Even though the store he ran was crushed, Mr. Hussein and his family count themselves among the fortunate. One of the rocks landed just 13 feet from where he and his wife were sleeping that morning. But in the months following the disaster, the family, like many others from the slum, has slid even further down Egypt's rigid class system. They have been stymied by bureaucratic hurdles, corruption, and this country's changing attitudes toward the urban poor.
The government's handling of the disaster, say many human rights groups, illustrates that while Egypt, which has received more than $50 billion in aid from the United States since 1975, has made some progress in aiding its poorest, it is still unable – or unwilling – to improve public safety and the quality of life for scores of Egyptians living in poverty.
Life without a safety net
Egypt is a nation without much of a safety net – and when poor people are victims of natural or man-made disasters, of which Egypt has had more than its share, they are often unable to reclaim even the most meager livelihoods.
The day after Hussein lost his small grocery story to the rock slide, he and his sons were evicted from their damaged homes as part of a government effort to clear the disaster zone.
A government employee delivered the eviction notice, and days later all the buildings not destroyed in the slide were demolished by the state. Today, the neighborhood has been flattened. The basin it once sat in has been filled in with pebbles and sand. Residents say the government never exhumed the bodies of the dead; it simply buried them.
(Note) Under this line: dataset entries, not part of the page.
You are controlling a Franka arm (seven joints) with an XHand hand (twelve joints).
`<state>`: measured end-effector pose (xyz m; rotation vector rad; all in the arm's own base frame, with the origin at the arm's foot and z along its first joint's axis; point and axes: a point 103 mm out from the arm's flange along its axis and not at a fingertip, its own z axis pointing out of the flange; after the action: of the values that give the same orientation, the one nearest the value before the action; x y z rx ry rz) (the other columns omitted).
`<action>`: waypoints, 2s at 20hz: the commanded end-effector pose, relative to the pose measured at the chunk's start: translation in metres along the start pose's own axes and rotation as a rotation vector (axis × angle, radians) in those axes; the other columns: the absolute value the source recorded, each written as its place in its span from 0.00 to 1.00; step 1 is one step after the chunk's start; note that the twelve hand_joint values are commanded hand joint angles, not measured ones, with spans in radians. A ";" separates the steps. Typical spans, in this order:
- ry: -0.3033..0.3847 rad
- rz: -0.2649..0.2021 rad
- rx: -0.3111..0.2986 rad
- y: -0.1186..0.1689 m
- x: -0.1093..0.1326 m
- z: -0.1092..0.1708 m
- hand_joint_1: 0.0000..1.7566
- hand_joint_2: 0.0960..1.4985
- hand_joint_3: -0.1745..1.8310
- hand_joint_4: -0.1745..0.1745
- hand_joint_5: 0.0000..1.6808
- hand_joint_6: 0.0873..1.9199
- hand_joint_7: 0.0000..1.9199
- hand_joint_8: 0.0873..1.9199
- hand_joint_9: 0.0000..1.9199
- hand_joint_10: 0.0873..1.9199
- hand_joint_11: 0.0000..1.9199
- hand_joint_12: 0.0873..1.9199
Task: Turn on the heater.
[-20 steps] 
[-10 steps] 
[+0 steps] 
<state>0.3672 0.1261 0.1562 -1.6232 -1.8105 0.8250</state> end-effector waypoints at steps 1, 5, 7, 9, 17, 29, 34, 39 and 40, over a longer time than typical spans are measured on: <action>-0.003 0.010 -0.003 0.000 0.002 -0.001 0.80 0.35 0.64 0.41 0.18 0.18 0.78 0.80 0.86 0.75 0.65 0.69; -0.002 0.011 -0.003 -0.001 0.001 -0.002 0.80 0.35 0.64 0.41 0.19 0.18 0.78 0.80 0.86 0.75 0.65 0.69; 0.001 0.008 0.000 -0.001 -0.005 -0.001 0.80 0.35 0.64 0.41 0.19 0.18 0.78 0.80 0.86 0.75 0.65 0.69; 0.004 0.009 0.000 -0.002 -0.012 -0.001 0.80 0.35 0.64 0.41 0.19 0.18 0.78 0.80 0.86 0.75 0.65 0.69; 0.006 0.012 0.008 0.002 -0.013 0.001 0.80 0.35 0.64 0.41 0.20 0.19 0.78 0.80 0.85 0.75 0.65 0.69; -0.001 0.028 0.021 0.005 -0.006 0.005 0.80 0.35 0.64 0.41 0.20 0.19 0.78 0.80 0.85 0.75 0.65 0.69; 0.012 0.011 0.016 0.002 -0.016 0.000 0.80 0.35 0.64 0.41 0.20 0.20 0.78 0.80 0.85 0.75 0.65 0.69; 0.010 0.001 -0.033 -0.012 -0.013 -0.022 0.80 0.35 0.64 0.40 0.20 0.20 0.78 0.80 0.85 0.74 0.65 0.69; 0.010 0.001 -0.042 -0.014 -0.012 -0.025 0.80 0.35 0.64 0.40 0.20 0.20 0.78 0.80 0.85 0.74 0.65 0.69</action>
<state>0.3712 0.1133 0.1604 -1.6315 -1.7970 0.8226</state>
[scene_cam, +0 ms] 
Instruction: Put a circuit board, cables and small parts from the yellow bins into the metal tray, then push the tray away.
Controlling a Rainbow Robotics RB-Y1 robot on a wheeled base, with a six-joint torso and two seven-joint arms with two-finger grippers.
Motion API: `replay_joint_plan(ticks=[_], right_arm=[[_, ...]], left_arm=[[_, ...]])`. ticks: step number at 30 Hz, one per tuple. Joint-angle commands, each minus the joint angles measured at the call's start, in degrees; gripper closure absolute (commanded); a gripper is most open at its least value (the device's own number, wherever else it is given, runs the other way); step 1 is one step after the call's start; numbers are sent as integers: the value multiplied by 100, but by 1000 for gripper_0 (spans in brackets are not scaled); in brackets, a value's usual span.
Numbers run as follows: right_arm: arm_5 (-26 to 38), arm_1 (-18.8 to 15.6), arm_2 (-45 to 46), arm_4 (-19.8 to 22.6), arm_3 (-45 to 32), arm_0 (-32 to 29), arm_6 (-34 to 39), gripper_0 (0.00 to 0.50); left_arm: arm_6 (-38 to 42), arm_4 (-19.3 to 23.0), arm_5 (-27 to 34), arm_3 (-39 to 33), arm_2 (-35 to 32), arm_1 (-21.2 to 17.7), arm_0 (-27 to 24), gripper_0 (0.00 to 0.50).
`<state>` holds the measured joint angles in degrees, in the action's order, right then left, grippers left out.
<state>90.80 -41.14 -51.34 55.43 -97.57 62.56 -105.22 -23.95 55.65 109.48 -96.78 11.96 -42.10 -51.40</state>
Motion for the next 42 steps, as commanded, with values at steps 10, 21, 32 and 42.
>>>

Hussein and his four sons had each built his home on public land under Egypt's widespread informal land-holding system, called wadaa yad, or "laying on of hands."
Under that system, they were able to live on government-owned land by paying rent to the local municipality, says Ms. Abbas, and although it lacked the stability of true homeownership, she says, they felt like landowners.
"I have a son who is 34 years old and he was born there," she says. "How can I be moved away from it just like that?"
After their eviction, they moved to the Suzanne Mubarak Project, a vast complex of 8,500 housing units built by the Egyptian government in 2000.
Before they could get the keys, they had to sign a series of legal documents. No one in Hussein's family can read, but they were desperate for shelter and stability so they put their thumbprints on the dotted line. They still don't know if they own the apartments or will have to pay rent.
Mohamed Helw, a lawyer for the Egyptian Center for Housing Rights, says that the resettlement difficulties faced by families like Hussein's reflect the shifting nature of Egypt's attitude toward the urban poor.